| EXERCISE REQUIREMENTS |
Everything below from the line with "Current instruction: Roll" through the line with "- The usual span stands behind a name" should be copied exactly, and nothing else; leave out the pictures.

| PROVIDED MATERIAL |

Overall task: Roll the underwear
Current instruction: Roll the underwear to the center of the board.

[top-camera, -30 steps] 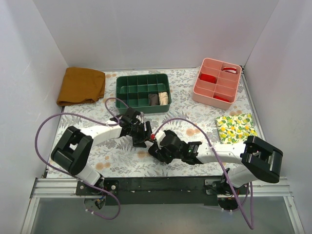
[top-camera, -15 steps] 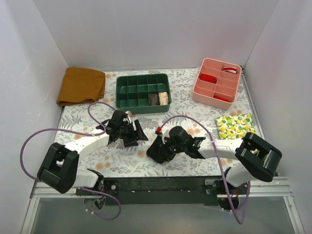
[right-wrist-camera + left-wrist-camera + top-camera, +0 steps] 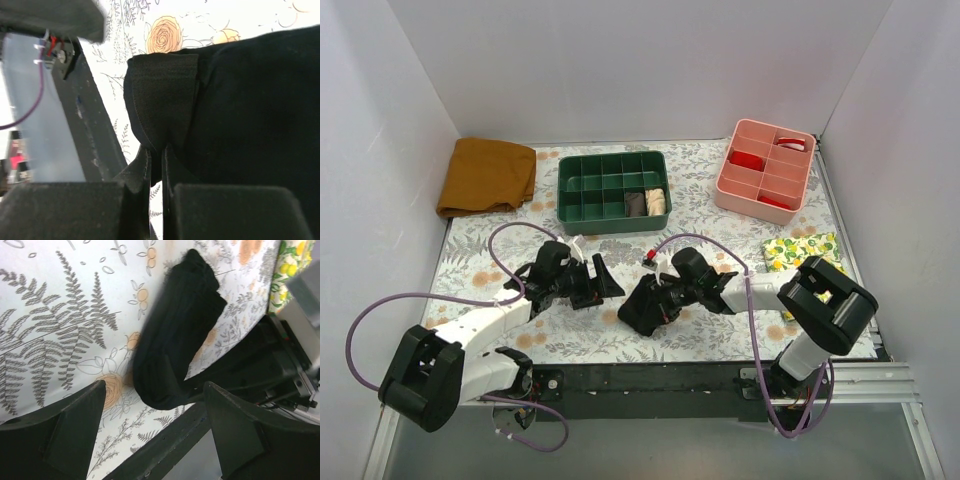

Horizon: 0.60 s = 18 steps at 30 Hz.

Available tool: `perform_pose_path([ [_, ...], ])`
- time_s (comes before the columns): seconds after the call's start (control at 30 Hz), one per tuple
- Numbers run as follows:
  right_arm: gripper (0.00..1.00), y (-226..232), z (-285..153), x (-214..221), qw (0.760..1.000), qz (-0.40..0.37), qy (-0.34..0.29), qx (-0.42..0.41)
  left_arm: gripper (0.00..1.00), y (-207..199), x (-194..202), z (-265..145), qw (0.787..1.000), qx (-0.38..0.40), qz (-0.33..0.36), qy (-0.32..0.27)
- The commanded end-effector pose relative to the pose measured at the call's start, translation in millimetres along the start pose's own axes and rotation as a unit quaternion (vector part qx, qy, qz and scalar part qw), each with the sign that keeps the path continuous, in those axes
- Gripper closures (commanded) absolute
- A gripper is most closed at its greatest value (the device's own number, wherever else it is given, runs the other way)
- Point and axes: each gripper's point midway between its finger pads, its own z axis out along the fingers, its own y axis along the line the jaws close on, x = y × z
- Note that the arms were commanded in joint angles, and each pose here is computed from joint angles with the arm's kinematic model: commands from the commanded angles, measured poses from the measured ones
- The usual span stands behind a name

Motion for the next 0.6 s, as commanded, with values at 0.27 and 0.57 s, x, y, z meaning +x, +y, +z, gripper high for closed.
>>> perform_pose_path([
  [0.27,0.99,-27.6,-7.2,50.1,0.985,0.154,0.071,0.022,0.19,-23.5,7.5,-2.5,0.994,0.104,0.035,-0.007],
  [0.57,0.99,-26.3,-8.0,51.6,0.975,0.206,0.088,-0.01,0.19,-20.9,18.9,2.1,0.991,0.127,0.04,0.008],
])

| OUTPUT FOR THIS EXERCISE |
Current instruction: Roll the underwear to the center of the board.

[top-camera, -30 steps] 
[top-camera, -15 steps] 
[right-wrist-camera + left-wrist-camera + top-camera, +0 steps] 

Horizon: 0.60 s = 18 steps at 30 Hz.

Available tool: `perform_pose_path([ [_, ...], ])`
- time_s (comes before the columns): seconds after the call's start (control at 30 Hz), one per tuple
- Numbers run as follows:
  right_arm: gripper (0.00..1.00), y (-226..232), z (-285..153), x (-214..221), qw (0.760..1.000), qz (-0.40..0.37), qy (-0.34..0.29), qx (-0.42..0.41)
  left_arm: gripper (0.00..1.00), y (-207..199), x (-194..202), z (-265..145), qw (0.787..1.000), qx (-0.38..0.40), qz (-0.33..0.36), qy (-0.32..0.27)
- The commanded end-effector pose relative to the pose measured at the call's start, translation in millimetres along the start pose's own axes and rotation as a unit quaternion (vector part qx, qy, qz and scalar part qw), each with the sign that keeps the path continuous, in those axes
- Gripper closures (commanded) absolute
- A gripper is most closed at its greatest value (the device's own number, wherever else it is given, runs the other way)
- Point and axes: each gripper's point midway between its finger pads, its own z axis out along the fingers, its own y axis along the line the jaws close on, x = y × z
- Note that the arms were commanded in joint angles, and each pose here is computed from joint angles with the arm's kinematic model: commands from the commanded angles, measured poses from the measured ones
- The usual span stands behind a name

Nothing further remains in this exercise.